> **AIM OF THE TASK**: From the first line to the last, give the records again exactly.

> **MATERIAL FOR THE TASK**:
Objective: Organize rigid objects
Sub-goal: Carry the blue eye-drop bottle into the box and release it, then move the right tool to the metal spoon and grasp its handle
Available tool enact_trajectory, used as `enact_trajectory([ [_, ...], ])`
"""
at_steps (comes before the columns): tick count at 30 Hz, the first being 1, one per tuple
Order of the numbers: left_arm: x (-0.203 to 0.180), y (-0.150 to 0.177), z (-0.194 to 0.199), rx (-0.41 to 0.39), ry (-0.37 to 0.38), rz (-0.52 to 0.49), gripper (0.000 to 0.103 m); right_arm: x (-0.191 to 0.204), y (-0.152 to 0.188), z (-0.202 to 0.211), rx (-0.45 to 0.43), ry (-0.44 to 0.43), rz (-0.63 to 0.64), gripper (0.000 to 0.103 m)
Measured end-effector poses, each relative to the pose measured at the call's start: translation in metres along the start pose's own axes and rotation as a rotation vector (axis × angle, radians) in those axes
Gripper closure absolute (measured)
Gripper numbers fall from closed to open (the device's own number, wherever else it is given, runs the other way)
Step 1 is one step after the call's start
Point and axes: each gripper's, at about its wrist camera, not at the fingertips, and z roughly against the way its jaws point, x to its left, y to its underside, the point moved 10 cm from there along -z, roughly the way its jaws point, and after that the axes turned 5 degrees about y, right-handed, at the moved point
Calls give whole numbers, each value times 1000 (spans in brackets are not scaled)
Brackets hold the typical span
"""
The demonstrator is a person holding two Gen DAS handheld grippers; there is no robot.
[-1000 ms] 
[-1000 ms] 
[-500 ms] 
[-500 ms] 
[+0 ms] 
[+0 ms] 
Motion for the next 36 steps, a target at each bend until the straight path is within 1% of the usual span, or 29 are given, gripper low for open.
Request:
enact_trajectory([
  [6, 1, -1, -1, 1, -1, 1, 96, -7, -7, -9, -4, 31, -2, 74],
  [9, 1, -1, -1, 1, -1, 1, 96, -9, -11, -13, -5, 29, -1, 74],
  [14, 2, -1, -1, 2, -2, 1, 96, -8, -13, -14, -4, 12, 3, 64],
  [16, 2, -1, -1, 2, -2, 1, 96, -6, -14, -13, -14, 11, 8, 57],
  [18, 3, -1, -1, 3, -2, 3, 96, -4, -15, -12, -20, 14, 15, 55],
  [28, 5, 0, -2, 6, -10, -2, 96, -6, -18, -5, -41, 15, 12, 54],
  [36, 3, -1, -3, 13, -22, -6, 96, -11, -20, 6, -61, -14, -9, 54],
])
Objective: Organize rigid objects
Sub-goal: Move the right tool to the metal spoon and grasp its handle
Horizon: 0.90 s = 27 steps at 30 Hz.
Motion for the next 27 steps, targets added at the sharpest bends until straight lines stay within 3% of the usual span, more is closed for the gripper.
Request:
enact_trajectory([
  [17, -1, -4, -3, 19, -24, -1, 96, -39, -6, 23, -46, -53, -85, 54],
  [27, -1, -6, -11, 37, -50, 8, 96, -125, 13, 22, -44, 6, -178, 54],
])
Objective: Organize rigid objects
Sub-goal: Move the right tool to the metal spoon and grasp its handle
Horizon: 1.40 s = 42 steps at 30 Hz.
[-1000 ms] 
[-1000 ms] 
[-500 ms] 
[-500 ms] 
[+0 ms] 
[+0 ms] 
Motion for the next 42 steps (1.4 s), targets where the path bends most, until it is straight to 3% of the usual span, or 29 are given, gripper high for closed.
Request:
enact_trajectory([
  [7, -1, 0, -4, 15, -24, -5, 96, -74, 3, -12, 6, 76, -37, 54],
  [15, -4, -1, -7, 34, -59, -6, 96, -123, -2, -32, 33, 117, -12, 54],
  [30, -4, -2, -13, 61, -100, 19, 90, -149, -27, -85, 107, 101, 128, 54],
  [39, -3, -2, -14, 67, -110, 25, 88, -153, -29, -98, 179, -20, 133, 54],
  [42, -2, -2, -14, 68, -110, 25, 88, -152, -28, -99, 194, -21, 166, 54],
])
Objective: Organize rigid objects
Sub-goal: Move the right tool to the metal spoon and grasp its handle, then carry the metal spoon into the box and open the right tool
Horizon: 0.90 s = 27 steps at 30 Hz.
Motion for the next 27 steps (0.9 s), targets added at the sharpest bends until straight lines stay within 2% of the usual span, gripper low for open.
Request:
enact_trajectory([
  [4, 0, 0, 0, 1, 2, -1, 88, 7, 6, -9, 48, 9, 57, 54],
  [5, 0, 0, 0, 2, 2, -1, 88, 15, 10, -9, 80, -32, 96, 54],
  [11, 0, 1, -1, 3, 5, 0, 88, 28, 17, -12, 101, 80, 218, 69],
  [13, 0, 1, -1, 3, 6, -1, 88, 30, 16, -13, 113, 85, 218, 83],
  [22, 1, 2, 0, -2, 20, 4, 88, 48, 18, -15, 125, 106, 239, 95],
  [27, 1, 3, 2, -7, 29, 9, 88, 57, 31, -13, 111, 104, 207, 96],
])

> **SOLVED PROBLEM**:
Objective: Organize rigid objects
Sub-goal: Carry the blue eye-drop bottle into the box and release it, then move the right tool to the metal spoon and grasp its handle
Available tool enact_trajectory, used as `enact_trajectory([ [_, ...], ])`
"""
at_steps (comes before the columns): tick count at 30 Hz, the first being 1, one per tuple
Order of the numbers: left_arm: x (-0.203 to 0.180), y (-0.150 to 0.177), z (-0.194 to 0.199), rx (-0.41 to 0.39), ry (-0.37 to 0.38), rz (-0.52 to 0.49), gripper (0.000 to 0.103 m); right_arm: x (-0.191 to 0.204), y (-0.152 to 0.188), z (-0.202 to 0.211), rx (-0.45 to 0.43), ry (-0.44 to 0.43), rz (-0.63 to 0.64), gripper (0.000 to 0.103 m)
Measured end-effector poses, each relative to the pose measured at the call's start: translation in metres along the start pose's own axes and rotation as a rotation vector (axis × angle, radians) in those axes
Gripper closure absolute (measured)
Gripper numbers fall from closed to open (the device's own number, wherever else it is given, runs the other way)
Step 1 is one step after the call's start
Point and axes: each gripper's, at about its wrist camera, not at the fingertips, and z roughly against the way its jaws point, x to its left, y to its underside, the point moved 10 cm from there along -z, roughly the way its jaws point, and after that the axes turned 5 degrees about y, right-handed, at the moved point
Calls give whole numbers, each value times 1000 (spans in brackets are not scaled)
Brackets hold the typical span
"""
The demonstrator is a person holding two Gen DAS handheld grippers; there is no robot.
[-1000 ms] 
[-1000 ms] 
[-500 ms] 
[-500 ms] 
[+0 ms] 
[+0 ms] 
Motion for the next 36 steps, a target at each bend until the straight path is within 1% of the usual span, or 29 are given, gripper low for open.
Request:
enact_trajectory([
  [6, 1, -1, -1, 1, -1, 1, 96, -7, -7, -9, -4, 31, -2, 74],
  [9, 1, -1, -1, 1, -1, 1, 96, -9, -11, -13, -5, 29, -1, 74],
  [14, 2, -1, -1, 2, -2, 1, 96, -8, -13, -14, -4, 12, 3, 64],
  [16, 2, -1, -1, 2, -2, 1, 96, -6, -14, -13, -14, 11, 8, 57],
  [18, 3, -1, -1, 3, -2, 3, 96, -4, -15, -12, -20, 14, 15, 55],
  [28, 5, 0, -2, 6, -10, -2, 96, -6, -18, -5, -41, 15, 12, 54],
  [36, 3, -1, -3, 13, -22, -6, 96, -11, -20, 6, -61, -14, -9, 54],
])
Objective: Organize rigid objects
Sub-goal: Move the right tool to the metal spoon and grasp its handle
Horizon: 0.90 s = 27 steps at 30 Hz.
Motion for the next 27 steps, targets added at the sharpest bends until straight lines stay within 3% of the usual span, more is closed for the gripper.
Request:
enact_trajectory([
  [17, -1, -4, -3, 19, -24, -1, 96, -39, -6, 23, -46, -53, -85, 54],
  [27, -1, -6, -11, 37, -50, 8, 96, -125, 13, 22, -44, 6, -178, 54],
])
Objective: Organize rigid objects
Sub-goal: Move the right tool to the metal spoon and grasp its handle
Horizon: 1.40 s = 42 steps at 30 Hz.
[-1000 ms] 
[-1000 ms] 
[-500 ms] 
[-500 ms] 
[+0 ms] 
[+0 ms] 
Motion for the next 42 steps (1.4 s), targets where the path bends most, until it is straight to 3% of the usual span, or 29 are given, gripper high for closed.
Request:
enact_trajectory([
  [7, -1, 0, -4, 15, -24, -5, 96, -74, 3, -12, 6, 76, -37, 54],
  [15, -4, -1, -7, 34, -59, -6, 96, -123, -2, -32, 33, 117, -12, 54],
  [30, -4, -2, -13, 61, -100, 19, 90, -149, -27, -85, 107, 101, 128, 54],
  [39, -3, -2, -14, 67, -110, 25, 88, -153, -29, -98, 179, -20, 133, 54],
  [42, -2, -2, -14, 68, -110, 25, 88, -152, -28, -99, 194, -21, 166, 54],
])
Objective: Organize rigid objects
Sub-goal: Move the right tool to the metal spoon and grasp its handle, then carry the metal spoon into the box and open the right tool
Horizon: 0.90 s = 27 steps at 30 Hz.
Motion for the next 27 steps (0.9 s), targets added at the sharpest bends until straight lines stay within 2% of the usual span, gripper low for open.
Request:
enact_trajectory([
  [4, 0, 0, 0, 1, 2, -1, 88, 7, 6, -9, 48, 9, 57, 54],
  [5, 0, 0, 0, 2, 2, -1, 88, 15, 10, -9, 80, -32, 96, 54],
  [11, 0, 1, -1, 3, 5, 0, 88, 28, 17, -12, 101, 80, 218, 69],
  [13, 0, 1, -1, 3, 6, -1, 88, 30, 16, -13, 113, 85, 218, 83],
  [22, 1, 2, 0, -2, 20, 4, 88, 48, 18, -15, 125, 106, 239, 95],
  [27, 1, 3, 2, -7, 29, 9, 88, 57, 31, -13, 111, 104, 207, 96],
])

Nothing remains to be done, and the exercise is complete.